He was halfway through his supper before he could admit that Edith was right. As was too often the case. The Geoffrey fellow reminded him of himself, or of the man he’d been in his day. Except that Frank had been for bringing Spring Valley up to date, modern, and the new man was for taking the town backwards. Either way, the two of them were do-gooders, thinking they knew what was best.

The difference was that Frank had finally learned his lesson. Spring Valley wasn’t about to be changed. It would plod along its own mulish path, ready to give you a kick with a hind leg if you thought otherwise.

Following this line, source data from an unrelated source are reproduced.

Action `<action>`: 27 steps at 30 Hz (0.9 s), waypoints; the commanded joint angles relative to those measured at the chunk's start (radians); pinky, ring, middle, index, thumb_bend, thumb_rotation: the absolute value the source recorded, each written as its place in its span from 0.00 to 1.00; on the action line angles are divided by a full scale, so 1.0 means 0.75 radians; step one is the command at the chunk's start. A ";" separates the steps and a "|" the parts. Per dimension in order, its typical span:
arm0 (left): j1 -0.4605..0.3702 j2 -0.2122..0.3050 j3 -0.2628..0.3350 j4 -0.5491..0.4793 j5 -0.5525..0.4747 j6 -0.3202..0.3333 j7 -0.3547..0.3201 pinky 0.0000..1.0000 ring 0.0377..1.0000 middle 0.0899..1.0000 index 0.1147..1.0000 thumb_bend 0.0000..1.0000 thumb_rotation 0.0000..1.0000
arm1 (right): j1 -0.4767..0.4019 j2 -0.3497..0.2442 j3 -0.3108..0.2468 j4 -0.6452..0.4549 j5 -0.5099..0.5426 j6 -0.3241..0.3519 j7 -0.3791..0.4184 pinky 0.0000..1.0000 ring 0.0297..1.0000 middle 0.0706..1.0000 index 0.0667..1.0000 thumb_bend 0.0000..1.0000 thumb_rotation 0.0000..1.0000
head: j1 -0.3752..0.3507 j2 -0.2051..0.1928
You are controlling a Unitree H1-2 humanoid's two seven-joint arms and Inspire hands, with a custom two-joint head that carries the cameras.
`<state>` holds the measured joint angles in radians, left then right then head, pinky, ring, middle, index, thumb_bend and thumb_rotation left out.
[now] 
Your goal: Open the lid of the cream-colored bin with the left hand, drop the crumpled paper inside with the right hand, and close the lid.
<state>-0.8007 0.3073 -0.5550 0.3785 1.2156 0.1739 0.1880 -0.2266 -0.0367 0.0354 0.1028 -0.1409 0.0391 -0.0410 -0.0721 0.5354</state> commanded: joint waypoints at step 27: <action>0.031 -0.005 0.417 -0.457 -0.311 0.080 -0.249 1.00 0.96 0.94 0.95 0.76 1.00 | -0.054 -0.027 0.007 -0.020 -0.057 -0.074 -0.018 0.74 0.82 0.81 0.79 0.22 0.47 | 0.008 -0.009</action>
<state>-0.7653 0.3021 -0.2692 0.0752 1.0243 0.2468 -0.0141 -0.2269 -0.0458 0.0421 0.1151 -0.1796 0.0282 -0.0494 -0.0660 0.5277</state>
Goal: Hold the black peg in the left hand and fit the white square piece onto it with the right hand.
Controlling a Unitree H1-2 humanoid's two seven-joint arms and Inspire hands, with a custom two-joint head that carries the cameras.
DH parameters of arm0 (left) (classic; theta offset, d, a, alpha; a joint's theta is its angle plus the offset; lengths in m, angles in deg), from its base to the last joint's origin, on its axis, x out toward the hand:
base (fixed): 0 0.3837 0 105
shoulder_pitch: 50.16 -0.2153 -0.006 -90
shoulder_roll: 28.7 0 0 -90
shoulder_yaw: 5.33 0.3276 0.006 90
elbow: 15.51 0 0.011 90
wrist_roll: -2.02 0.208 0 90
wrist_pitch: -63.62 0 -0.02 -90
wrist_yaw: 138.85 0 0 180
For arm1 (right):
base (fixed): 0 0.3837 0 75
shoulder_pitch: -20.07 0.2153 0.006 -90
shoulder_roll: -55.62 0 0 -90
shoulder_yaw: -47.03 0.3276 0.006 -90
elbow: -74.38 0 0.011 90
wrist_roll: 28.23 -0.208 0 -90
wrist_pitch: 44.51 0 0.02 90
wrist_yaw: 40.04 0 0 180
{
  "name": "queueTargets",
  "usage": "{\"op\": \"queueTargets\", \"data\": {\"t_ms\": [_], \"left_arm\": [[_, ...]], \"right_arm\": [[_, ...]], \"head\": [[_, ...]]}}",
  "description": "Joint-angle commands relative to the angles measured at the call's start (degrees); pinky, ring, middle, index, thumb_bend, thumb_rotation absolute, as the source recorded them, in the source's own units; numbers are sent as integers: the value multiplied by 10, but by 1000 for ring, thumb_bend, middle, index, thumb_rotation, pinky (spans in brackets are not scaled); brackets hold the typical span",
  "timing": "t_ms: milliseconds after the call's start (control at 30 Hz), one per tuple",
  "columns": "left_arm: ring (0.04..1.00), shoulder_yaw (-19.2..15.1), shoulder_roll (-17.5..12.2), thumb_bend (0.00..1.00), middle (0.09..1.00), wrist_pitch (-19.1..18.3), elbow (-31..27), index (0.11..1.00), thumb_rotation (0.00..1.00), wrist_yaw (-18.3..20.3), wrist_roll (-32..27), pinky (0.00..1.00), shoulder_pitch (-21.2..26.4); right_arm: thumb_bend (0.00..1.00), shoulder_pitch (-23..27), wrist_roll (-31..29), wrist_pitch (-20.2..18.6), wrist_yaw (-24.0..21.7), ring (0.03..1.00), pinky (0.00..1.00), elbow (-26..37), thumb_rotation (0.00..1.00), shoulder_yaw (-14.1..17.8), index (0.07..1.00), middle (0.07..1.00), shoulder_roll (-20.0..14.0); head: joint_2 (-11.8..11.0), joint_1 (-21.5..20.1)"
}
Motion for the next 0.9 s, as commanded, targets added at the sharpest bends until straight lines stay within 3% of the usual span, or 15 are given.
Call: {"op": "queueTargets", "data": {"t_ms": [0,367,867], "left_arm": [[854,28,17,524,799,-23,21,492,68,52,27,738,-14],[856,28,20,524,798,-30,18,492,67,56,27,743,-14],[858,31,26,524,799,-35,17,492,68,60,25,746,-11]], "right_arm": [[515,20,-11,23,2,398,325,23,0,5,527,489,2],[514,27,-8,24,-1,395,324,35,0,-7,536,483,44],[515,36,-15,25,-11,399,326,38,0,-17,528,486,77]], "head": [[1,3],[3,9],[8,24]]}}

He put his empty bowl and cooking pot in the sink, told the hovering Edith that he’d wash them in the morning, and went upstairs. Where he lay straight and flat on his side of the bed, and made order of his tomorrow. Frank watched himself as he would move around the gardens and paint the front steps and, if he was up to it, fix the drain spout. If he planned until he was weary, he could sleep without dreaming, without seeing beyond his house and yard. Sharp on the edge of his mind were thoughts of who he might have been and what he might have done if he had not married, if he had not come back to Spring Valley. His order began at that fear’s edge of naming the ifs.

He had begun planning his retirement from the insurance business in Philadelphia when he decided he would move back to his hometown. Edith had wanted to settle in Delaware, near their daughter. But she’d been after him for thirty years to make peace with his father, so the next time she brought up that subject he agreed with her.

 “You’re right,” Frank said. “He’s not going to be around that much longer, and I’ll regret it if we don’t patch things up now. A few years in Spring Valley, and then we’ll move wherever you want.”

He thought it best to give her a week or two before he told her that his grandfather’s house had come up for sale, and that they’d be moving east sooner than she expected. He’d checked out the commute. He could drive—I-95 was a straight shot—or he could catch the train that ran between New York and Philadelphia. All in all, it had seemed like a good decision at the time.  

He had intended to spend his weekends fishing and golfing. But after they were settled in  and his gardens were planted, he began to see what Spring Valley needed with eyes he had brought from the outside world. He had a vision then of how the town and its men could be. 

Frank had been mayor for two terms but had not yet accomplished all that he’d set out to do. He had been up for re-election, with his head full of plans for the next two years. And then those plans had all withered and blown away one Saturday morning at the barbershop.

When he stopped in that morning for a trim, most of the chairs along the wall had been occupied by men waiting for a shave or a gossip, holding newspapers up near their faces to keep the talk from turning womanly. Then a man over by the window had made a remark, not meaning anything ugly by it, just joshing about how the mayor‘s father was walking the streets saying the town didn’t need any more of an uppity mayor who’d gone to college.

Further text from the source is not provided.